According to studies by other researchers, a decreased TNF-α protein serum level correlates with bodyweight loss. In a study of 27 obese subjects with a body mass index (BMI) of 36.3 ± 5.7, a significant decrease in TNF-α serum level was observed comparing subjects before and after weight loss treatment (7.79 pg/mL ± 4.65 vs. 6.09 pg/mL ± 2.96; p < 0.01) [34]. Fan et al. reported that TNF-α level was lower in chronic ketamine users than in controls (p < 0.05). Additionally, decreased serum TNF-α level in patients with chronic schizophrenia was correlated with an increased likelihood of having psychopathological symptoms [35].

Thus, our study demonstrated that the TNF-α promoter polymorphisms (rs1800630, rs1800629, and rs361525) could be potential diagnostic biomarkers of the exudative AMD. Changes in TNF-α level may also be a significant risk factor for exudative AMD.

5. Conclusions

TNF-α rs1800630 A allele was more frequent in the exudative AMD patients than in the controls.
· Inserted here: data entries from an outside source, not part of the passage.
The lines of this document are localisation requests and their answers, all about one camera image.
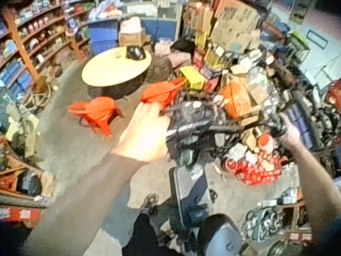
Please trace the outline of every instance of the person's left hand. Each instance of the person's left hand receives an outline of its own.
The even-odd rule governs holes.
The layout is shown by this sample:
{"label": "person's left hand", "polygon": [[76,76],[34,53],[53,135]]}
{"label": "person's left hand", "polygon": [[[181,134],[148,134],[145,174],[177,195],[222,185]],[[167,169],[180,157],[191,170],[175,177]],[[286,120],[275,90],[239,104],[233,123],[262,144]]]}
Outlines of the person's left hand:
{"label": "person's left hand", "polygon": [[112,152],[139,161],[151,162],[167,154],[168,116],[159,116],[158,103],[140,103]]}

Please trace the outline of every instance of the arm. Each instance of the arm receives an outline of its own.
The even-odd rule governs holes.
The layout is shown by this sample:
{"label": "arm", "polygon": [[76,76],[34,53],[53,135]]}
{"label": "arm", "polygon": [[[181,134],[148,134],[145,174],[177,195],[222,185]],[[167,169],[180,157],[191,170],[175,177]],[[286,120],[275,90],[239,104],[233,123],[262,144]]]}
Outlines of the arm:
{"label": "arm", "polygon": [[281,141],[291,151],[297,163],[309,222],[315,239],[318,239],[324,226],[341,215],[341,194],[327,171],[302,144],[299,131],[286,116],[284,119],[288,131]]}
{"label": "arm", "polygon": [[44,213],[23,250],[30,255],[83,255],[121,187],[146,162],[167,153],[168,117],[140,104],[119,146]]}

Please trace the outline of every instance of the scooter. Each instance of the scooter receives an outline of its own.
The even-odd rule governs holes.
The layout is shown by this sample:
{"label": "scooter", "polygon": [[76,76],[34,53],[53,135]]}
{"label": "scooter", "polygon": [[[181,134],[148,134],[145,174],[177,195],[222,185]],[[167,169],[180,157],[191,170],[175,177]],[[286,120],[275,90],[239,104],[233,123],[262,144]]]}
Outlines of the scooter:
{"label": "scooter", "polygon": [[175,188],[180,220],[178,244],[184,255],[233,256],[243,245],[243,239],[233,221],[224,214],[214,214],[217,194],[209,190],[205,165],[223,157],[240,139],[243,131],[266,125],[274,137],[283,135],[286,127],[274,114],[266,121],[247,126],[237,125],[227,118],[219,95],[182,90],[172,107],[167,140],[175,141],[177,163],[171,187]]}

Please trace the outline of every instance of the shoe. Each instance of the shoe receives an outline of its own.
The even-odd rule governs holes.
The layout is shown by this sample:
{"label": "shoe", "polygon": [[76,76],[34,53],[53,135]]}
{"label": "shoe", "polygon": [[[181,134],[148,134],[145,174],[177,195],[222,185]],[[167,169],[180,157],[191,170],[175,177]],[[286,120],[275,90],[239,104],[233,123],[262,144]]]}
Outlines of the shoe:
{"label": "shoe", "polygon": [[154,211],[158,201],[159,201],[158,194],[152,193],[152,194],[148,195],[145,198],[142,206],[140,207],[140,213],[151,215],[152,212]]}

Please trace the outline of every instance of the concrete floor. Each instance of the concrete floor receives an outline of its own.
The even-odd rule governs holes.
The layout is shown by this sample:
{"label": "concrete floor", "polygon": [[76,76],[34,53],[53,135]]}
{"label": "concrete floor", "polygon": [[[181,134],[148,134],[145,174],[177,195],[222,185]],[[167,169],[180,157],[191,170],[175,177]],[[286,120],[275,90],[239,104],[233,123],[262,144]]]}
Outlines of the concrete floor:
{"label": "concrete floor", "polygon": [[[54,198],[77,182],[117,145],[120,134],[139,103],[144,87],[129,95],[130,102],[124,99],[117,100],[125,118],[116,117],[113,120],[110,128],[114,135],[107,139],[101,134],[93,134],[90,128],[78,123],[78,118],[67,113],[67,107],[73,102],[91,99],[87,94],[87,85],[81,78],[83,66],[84,63],[63,74],[65,82],[42,112],[39,122],[38,129],[41,132],[38,140],[39,151],[45,156],[45,161],[39,166],[54,173],[58,181]],[[113,202],[110,214],[85,255],[121,255],[121,246],[126,245],[131,236],[138,209],[145,196],[152,192],[159,194],[161,204],[158,216],[152,220],[153,224],[157,230],[169,228],[168,199],[171,190],[168,171],[173,166],[175,163],[169,162],[165,157],[144,166],[133,176]],[[206,173],[210,188],[219,194],[214,205],[215,212],[229,215],[239,228],[245,220],[245,214],[259,202],[276,198],[288,187],[298,184],[295,170],[284,173],[276,183],[258,187],[246,186],[233,176],[223,181],[212,165],[206,167]]]}

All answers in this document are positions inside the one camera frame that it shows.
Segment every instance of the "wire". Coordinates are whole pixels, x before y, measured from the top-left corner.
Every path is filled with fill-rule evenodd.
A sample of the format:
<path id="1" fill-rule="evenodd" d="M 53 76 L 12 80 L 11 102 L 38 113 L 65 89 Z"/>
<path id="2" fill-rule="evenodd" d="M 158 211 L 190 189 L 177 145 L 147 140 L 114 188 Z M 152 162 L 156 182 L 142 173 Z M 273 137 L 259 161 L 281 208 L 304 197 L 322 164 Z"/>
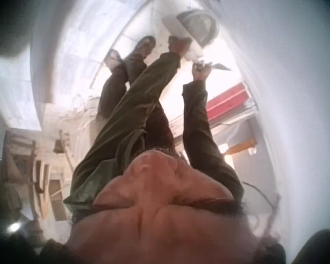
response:
<path id="1" fill-rule="evenodd" d="M 270 205 L 271 209 L 274 211 L 275 210 L 275 206 L 270 202 L 270 200 L 268 199 L 268 197 L 264 194 L 264 192 L 262 192 L 257 186 L 254 186 L 253 184 L 247 183 L 245 181 L 242 181 L 243 184 L 248 185 L 250 187 L 252 187 L 253 189 L 255 189 L 258 193 L 260 193 L 260 195 L 264 198 L 264 200 L 266 200 L 266 202 Z"/>

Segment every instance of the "man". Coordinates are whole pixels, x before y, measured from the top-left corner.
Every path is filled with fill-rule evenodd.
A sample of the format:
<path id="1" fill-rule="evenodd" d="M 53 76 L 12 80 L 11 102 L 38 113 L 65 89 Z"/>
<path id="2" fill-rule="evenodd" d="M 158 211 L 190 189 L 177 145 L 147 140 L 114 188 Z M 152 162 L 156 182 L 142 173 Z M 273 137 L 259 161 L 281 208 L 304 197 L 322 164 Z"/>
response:
<path id="1" fill-rule="evenodd" d="M 183 86 L 189 165 L 174 152 L 158 100 L 190 40 L 170 37 L 169 52 L 147 68 L 154 46 L 145 37 L 123 62 L 116 53 L 107 58 L 114 67 L 98 111 L 106 125 L 73 175 L 66 247 L 87 263 L 250 263 L 258 241 L 241 209 L 243 187 L 205 110 L 211 67 L 193 67 Z"/>

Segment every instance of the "green pants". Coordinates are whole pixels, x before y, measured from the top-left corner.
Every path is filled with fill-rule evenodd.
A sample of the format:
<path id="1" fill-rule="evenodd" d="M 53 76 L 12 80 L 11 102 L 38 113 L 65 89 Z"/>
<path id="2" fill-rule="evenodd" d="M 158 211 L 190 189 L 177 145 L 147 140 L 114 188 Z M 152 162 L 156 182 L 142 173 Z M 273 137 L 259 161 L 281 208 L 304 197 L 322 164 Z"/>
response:
<path id="1" fill-rule="evenodd" d="M 96 195 L 113 178 L 123 174 L 135 153 L 149 147 L 174 148 L 159 97 L 179 66 L 180 57 L 175 53 L 162 54 L 148 68 L 140 58 L 129 57 L 106 82 L 97 118 L 105 118 L 107 123 L 76 167 L 71 194 L 64 201 L 74 215 L 79 215 L 77 220 L 92 212 Z M 127 81 L 131 83 L 128 92 Z M 211 135 L 205 83 L 184 85 L 183 98 L 183 141 L 191 166 L 225 185 L 235 199 L 241 200 L 243 187 Z"/>

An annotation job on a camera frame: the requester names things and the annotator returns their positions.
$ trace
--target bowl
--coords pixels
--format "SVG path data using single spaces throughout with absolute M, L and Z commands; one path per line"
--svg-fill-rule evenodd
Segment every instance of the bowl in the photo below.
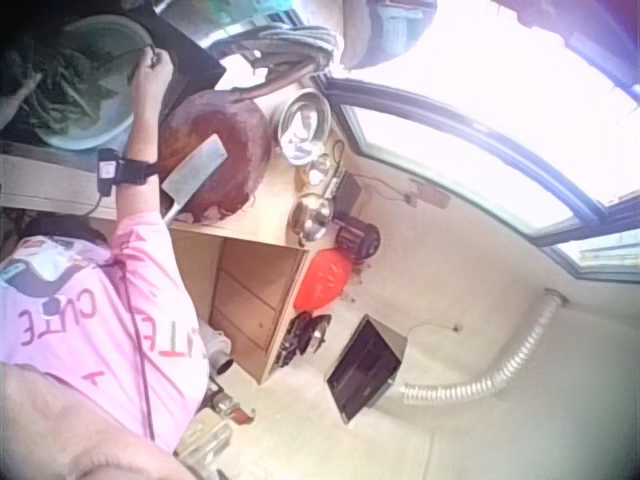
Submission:
M 142 49 L 152 42 L 147 31 L 133 20 L 119 15 L 95 15 L 69 24 L 65 31 L 82 34 L 83 44 L 96 46 L 113 55 Z M 112 73 L 100 82 L 118 93 L 100 105 L 100 120 L 91 128 L 71 127 L 65 135 L 43 129 L 36 133 L 48 144 L 65 150 L 97 147 L 127 128 L 133 121 L 133 99 L 126 70 Z
M 277 139 L 292 165 L 306 165 L 323 151 L 331 129 L 329 102 L 316 90 L 299 91 L 282 109 Z

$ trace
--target silver hose
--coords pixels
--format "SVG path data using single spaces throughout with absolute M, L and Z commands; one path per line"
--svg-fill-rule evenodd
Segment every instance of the silver hose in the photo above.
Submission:
M 549 322 L 566 303 L 567 299 L 562 294 L 547 290 L 544 305 L 529 335 L 512 355 L 483 377 L 451 385 L 405 384 L 400 387 L 402 401 L 408 405 L 443 405 L 478 400 L 499 392 L 531 358 Z

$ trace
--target glass pane
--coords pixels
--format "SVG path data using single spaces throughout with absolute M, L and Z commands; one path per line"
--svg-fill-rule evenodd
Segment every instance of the glass pane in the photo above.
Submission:
M 489 0 L 439 2 L 412 50 L 348 76 L 452 105 L 537 153 L 605 205 L 640 190 L 635 100 L 559 36 L 520 25 Z
M 640 230 L 563 243 L 557 247 L 584 270 L 640 273 Z
M 537 183 L 453 135 L 384 113 L 345 107 L 365 153 L 430 178 L 527 234 L 571 223 L 571 211 Z

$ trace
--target cabinet drawer
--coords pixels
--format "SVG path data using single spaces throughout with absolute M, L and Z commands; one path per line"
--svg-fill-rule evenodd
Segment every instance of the cabinet drawer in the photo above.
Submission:
M 256 345 L 266 350 L 276 323 L 276 310 L 222 270 L 215 288 L 214 308 Z
M 274 309 L 281 307 L 299 252 L 293 248 L 225 240 L 220 267 Z

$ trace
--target person
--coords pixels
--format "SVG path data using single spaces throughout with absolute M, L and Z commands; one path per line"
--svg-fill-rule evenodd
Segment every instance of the person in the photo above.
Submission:
M 126 158 L 156 161 L 172 71 L 167 52 L 144 50 Z M 14 109 L 37 80 L 3 105 Z M 27 226 L 0 265 L 4 478 L 193 478 L 171 454 L 209 367 L 161 218 L 157 175 L 117 186 L 116 210 L 110 248 L 60 217 Z

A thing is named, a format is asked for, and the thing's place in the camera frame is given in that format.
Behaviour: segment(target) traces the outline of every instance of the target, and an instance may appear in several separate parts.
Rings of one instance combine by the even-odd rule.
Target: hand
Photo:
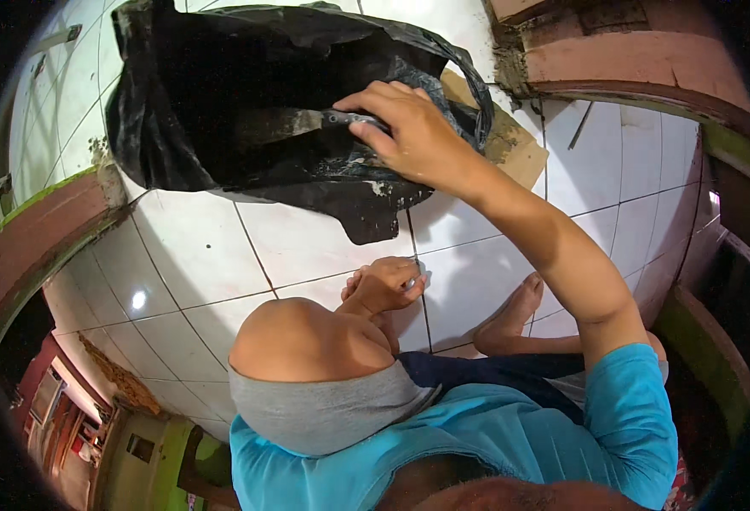
[[[414,280],[411,287],[407,284]],[[346,280],[341,301],[346,308],[350,302],[360,305],[370,316],[395,311],[409,306],[420,298],[426,288],[427,277],[421,275],[418,264],[409,258],[381,258],[364,265]]]
[[[364,109],[389,124],[392,137],[366,123],[352,123],[349,130],[410,181],[457,195],[474,167],[470,163],[480,158],[422,88],[412,89],[401,82],[372,82],[333,108]]]

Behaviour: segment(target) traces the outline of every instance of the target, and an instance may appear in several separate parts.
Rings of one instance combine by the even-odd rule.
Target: bare foot
[[[525,322],[543,301],[543,290],[544,282],[539,273],[534,271],[525,277],[512,292],[503,310],[475,332],[474,344],[477,351],[489,356],[509,353],[507,349],[502,349],[503,344],[522,335]]]

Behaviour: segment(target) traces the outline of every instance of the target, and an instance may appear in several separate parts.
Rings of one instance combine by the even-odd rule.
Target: person
[[[480,360],[399,353],[384,313],[427,283],[408,258],[356,271],[334,312],[260,305],[229,353],[242,509],[661,508],[678,455],[664,350],[605,253],[422,89],[373,82],[334,107],[388,123],[391,135],[349,129],[402,177],[482,213],[537,271],[469,332]],[[579,336],[522,336],[544,283]]]

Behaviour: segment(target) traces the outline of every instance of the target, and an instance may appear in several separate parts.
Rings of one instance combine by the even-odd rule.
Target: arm
[[[368,124],[349,129],[404,178],[462,199],[512,240],[576,319],[587,370],[618,347],[648,342],[605,253],[563,212],[474,152],[424,91],[374,82],[335,107],[366,109],[389,123],[394,138]]]

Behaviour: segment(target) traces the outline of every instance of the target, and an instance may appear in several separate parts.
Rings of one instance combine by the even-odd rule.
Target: window
[[[150,463],[151,455],[154,453],[154,443],[150,440],[145,440],[142,436],[137,436],[132,433],[131,438],[128,439],[126,451],[130,452],[133,456],[142,459],[145,463]]]
The haplotype A-A-G of the TNF-863A/C (rs1800630), TNF-308A/G (rs1800629), and TNF-238A/G (rs361525) polymorphisms were associated with the decreased odds of exudative AMD and the haplotype A-G-G with the increased odds of exudative AMD occurrence. The TNF-α rs1800630 A allele was statistically more frequent in females with exudative AMD than in the ophthalmologically healthy females. Additionally, the TNF-α rs1800630 polymorphism A allele was more frequent in females with exudative AMD than in females with primary AMD. TNF-α serum level was lower in patients with exudative AMD than in healthy controls.